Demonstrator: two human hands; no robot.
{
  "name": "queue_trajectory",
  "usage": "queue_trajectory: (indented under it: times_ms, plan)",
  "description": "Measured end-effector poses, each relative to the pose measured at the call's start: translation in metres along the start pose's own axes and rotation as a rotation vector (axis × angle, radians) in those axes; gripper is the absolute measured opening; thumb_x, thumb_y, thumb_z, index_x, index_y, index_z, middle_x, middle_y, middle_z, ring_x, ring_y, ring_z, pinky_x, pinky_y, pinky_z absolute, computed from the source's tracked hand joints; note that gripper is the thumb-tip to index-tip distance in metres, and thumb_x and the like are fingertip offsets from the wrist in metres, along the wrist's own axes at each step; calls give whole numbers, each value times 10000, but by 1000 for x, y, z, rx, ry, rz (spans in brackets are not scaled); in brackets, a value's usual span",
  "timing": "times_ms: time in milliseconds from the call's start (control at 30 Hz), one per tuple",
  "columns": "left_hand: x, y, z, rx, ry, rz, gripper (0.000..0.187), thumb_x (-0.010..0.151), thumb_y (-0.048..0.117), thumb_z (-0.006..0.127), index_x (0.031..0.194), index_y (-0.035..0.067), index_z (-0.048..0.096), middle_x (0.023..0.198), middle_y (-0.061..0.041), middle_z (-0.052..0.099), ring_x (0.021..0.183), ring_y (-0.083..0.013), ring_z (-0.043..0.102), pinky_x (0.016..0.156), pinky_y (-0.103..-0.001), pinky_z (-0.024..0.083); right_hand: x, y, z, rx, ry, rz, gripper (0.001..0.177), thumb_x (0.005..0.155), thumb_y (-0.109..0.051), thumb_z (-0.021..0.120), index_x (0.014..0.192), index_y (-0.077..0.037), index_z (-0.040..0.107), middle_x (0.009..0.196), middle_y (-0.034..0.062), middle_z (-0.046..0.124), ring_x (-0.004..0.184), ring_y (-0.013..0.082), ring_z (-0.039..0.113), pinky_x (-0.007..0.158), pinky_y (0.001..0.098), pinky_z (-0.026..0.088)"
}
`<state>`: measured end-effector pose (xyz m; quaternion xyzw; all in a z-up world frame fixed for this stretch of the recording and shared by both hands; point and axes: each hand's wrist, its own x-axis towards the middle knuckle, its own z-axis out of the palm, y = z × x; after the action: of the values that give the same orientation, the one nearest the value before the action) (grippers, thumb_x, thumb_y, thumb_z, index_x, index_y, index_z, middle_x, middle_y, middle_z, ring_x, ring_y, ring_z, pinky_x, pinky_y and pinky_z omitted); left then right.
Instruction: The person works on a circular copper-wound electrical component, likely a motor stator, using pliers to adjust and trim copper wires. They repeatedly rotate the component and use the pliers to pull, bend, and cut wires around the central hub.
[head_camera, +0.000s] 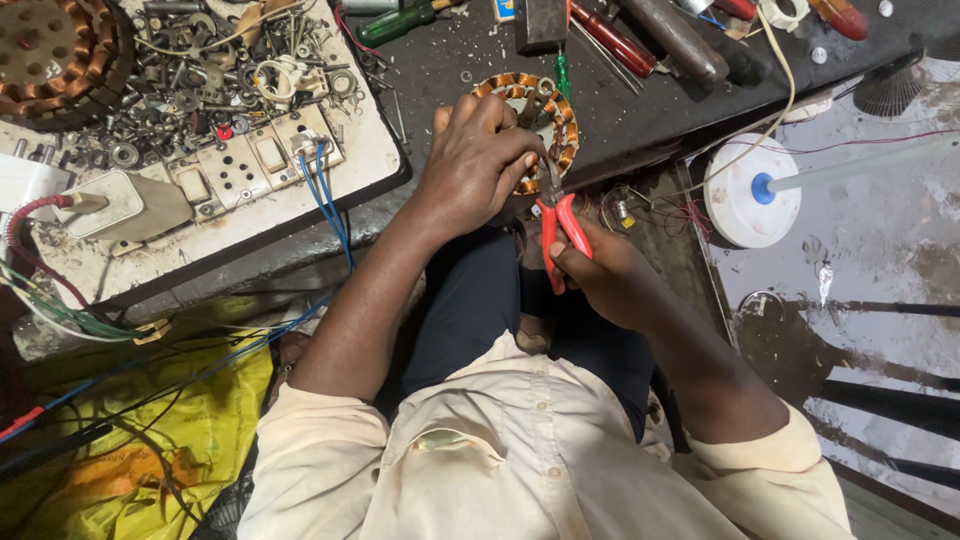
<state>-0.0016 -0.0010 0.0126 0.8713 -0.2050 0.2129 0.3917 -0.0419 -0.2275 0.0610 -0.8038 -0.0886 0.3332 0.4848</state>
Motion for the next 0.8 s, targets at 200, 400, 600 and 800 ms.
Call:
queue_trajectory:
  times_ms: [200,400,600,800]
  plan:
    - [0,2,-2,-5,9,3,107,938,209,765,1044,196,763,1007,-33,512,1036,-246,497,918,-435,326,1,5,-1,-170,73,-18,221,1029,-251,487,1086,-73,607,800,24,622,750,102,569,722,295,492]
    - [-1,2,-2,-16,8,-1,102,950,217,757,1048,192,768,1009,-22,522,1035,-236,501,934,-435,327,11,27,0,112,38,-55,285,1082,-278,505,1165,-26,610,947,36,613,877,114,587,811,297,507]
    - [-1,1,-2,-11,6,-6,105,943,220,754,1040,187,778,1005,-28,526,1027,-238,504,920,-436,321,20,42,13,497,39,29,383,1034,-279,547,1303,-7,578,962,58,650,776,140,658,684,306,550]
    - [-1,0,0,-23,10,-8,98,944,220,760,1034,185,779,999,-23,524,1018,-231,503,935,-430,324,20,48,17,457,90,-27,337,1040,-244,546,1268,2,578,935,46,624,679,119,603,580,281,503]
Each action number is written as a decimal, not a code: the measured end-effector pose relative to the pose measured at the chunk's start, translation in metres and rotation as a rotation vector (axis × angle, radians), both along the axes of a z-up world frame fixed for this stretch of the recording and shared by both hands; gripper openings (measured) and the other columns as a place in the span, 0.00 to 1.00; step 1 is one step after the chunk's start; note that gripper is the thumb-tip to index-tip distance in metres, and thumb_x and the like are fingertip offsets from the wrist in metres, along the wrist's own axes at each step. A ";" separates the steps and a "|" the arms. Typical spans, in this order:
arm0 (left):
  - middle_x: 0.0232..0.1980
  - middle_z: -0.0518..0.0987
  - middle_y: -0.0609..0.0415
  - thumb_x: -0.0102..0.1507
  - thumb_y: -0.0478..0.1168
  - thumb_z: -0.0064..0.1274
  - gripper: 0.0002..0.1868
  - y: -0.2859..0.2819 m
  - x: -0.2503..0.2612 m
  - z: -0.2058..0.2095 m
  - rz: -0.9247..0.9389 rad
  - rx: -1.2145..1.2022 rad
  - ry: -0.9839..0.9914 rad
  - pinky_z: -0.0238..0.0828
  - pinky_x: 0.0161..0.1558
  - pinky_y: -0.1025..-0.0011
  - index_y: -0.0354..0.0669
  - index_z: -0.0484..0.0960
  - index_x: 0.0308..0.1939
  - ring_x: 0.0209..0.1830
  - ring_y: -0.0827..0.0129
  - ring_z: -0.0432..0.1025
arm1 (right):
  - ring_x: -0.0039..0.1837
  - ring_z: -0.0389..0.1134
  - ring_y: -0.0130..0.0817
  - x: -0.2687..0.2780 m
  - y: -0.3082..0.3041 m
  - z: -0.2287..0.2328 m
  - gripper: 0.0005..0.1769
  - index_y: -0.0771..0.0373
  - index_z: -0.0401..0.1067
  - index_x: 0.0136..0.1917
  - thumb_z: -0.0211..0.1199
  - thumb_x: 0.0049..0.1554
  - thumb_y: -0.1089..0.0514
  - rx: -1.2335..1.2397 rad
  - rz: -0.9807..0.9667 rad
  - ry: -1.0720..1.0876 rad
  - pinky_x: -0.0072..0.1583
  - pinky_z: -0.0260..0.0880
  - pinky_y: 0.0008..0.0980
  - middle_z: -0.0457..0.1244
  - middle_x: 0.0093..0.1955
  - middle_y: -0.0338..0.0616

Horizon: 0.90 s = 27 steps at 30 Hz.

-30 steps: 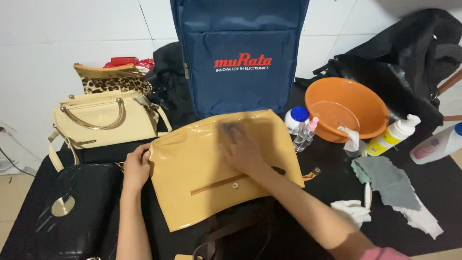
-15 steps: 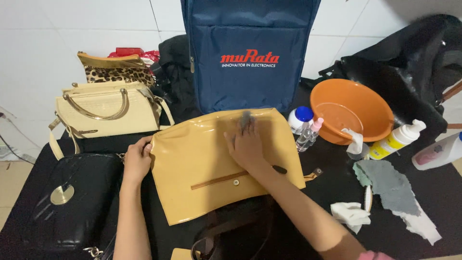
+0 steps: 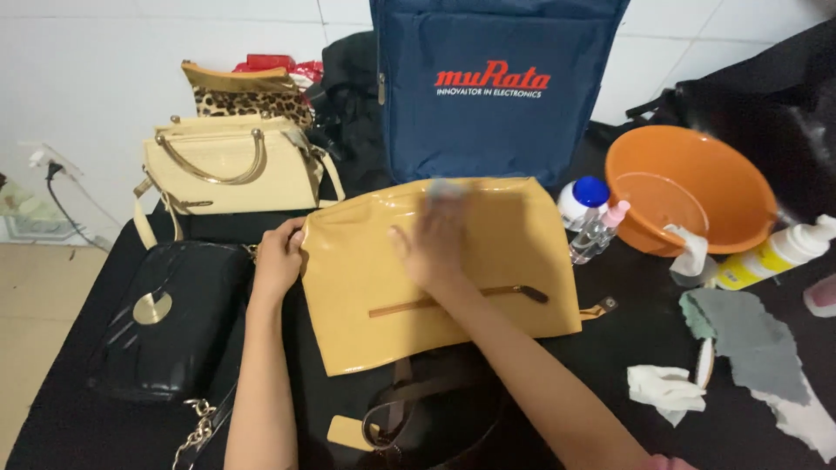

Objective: Cleaning a tan leather handbag using a cloth and cleaning solution on a workspace table.

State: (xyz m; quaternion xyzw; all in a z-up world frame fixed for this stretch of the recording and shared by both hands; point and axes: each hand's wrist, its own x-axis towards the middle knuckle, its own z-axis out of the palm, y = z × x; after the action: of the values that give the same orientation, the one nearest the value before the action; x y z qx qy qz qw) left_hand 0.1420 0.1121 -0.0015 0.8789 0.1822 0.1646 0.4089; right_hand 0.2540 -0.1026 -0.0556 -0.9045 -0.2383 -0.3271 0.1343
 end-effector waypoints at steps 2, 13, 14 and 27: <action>0.48 0.83 0.33 0.73 0.35 0.42 0.16 0.007 0.004 -0.013 0.002 0.009 0.013 0.69 0.58 0.44 0.43 0.83 0.62 0.55 0.30 0.74 | 0.77 0.50 0.73 -0.012 0.016 -0.007 0.46 0.78 0.68 0.67 0.47 0.64 0.30 -0.072 0.116 0.177 0.75 0.44 0.64 0.54 0.70 0.83; 0.50 0.84 0.38 0.73 0.39 0.47 0.16 0.024 0.015 -0.026 -0.010 -0.047 0.057 0.68 0.61 0.47 0.46 0.84 0.62 0.58 0.38 0.74 | 0.79 0.57 0.26 -0.038 0.014 0.009 0.34 0.50 0.80 0.57 0.36 0.69 0.33 -0.346 1.014 0.490 0.84 0.22 0.50 0.66 0.70 0.42; 0.50 0.84 0.41 0.73 0.41 0.47 0.16 0.029 0.017 -0.031 -0.011 -0.077 0.075 0.69 0.59 0.49 0.48 0.84 0.62 0.56 0.44 0.75 | 0.81 0.55 0.28 -0.035 0.020 0.014 0.32 0.50 0.75 0.64 0.36 0.69 0.33 -0.368 0.919 0.373 0.83 0.24 0.50 0.64 0.72 0.44; 0.52 0.84 0.43 0.75 0.59 0.32 0.31 0.005 0.005 0.025 0.019 -0.475 0.118 0.64 0.66 0.56 0.42 0.86 0.57 0.59 0.55 0.75 | 0.70 0.68 0.25 -0.053 -0.006 0.018 0.24 0.47 0.80 0.56 0.45 0.67 0.37 -0.367 1.197 0.343 0.83 0.19 0.51 0.72 0.59 0.33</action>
State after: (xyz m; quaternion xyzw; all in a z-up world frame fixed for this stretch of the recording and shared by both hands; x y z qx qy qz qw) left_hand 0.1471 0.1168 0.0232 0.7646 0.2475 0.0692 0.5910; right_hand 0.2011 -0.1082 -0.0376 -0.6631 -0.7283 -0.0006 0.1728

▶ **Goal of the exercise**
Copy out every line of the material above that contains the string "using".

▶ **Task output**
Instruction: The person works on a circular copper-wound electrical component, likely a motor stator, using pliers to adjust and trim copper wires. They repeatedly rotate the component and use the pliers to pull, bend, and cut wires around the central hub.
Objective: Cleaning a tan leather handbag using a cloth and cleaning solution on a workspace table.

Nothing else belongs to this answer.